**Work order**.
Copy each line below that contains "base".

*** Opening Raw data ***

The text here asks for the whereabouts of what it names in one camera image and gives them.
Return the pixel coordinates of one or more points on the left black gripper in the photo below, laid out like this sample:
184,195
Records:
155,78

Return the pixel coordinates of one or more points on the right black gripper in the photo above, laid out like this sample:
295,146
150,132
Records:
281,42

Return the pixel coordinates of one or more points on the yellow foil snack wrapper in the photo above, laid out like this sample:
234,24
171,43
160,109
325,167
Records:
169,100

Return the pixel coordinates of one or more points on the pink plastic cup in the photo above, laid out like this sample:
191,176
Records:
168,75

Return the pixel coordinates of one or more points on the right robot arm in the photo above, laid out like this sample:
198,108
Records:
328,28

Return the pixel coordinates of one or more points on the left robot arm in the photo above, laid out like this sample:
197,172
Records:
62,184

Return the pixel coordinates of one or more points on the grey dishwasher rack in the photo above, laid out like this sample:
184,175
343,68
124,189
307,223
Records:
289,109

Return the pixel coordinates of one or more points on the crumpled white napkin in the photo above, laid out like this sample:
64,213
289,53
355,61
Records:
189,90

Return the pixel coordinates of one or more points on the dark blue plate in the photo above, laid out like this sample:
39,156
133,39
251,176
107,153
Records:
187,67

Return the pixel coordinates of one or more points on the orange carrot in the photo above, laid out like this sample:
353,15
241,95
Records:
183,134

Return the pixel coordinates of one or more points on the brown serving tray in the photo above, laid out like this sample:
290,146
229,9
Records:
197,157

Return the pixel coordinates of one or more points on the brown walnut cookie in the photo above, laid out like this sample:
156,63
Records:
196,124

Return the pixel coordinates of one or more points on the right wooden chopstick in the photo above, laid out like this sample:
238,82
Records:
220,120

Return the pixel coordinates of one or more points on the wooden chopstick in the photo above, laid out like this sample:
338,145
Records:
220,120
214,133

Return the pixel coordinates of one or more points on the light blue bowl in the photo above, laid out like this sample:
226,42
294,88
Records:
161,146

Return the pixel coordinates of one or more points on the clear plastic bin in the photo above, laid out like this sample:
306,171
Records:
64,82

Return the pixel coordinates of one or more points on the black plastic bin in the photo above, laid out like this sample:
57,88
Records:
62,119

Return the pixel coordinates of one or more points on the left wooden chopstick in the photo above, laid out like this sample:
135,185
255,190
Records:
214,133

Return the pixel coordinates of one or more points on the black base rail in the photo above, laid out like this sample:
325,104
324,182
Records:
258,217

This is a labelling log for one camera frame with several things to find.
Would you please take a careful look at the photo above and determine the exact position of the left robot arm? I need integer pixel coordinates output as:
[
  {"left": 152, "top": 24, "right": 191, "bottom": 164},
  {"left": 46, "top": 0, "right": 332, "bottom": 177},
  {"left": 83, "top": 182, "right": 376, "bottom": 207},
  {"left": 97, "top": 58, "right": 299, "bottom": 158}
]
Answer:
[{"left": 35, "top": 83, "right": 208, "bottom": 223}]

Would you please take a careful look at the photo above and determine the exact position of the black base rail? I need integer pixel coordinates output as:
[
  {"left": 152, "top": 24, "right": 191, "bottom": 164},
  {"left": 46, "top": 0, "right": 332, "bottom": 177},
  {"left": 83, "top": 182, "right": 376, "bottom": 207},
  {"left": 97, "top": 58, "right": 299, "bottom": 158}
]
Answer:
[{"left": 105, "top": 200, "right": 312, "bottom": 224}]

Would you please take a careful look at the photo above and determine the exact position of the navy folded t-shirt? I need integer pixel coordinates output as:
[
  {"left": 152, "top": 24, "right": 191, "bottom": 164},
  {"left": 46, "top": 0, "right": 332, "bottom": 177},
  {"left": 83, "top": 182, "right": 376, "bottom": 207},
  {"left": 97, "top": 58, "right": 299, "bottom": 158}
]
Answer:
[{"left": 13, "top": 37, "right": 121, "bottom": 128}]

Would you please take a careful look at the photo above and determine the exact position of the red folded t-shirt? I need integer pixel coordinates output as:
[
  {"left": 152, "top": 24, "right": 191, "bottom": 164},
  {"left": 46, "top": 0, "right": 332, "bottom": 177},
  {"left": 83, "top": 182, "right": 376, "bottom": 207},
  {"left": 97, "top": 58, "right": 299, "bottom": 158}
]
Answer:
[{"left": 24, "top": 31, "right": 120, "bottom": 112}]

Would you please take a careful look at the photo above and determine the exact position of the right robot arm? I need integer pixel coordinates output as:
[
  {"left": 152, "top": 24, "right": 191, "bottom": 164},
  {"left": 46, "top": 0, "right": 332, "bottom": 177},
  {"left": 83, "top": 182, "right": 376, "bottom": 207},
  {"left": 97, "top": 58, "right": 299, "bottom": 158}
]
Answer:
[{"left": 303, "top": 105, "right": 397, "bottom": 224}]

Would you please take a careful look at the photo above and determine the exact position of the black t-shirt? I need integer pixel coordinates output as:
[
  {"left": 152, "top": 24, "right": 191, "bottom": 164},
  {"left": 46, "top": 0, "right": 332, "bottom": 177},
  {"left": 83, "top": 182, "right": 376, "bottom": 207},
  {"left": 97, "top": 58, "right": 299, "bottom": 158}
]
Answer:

*** Closing Raw data ***

**Solution to this task**.
Return the pixel coordinates of one or more points on the black base rail in the photo above, laid out like this sample:
Would you please take a careful look at the photo above and determine the exact position of the black base rail? I need integer pixel coordinates output as:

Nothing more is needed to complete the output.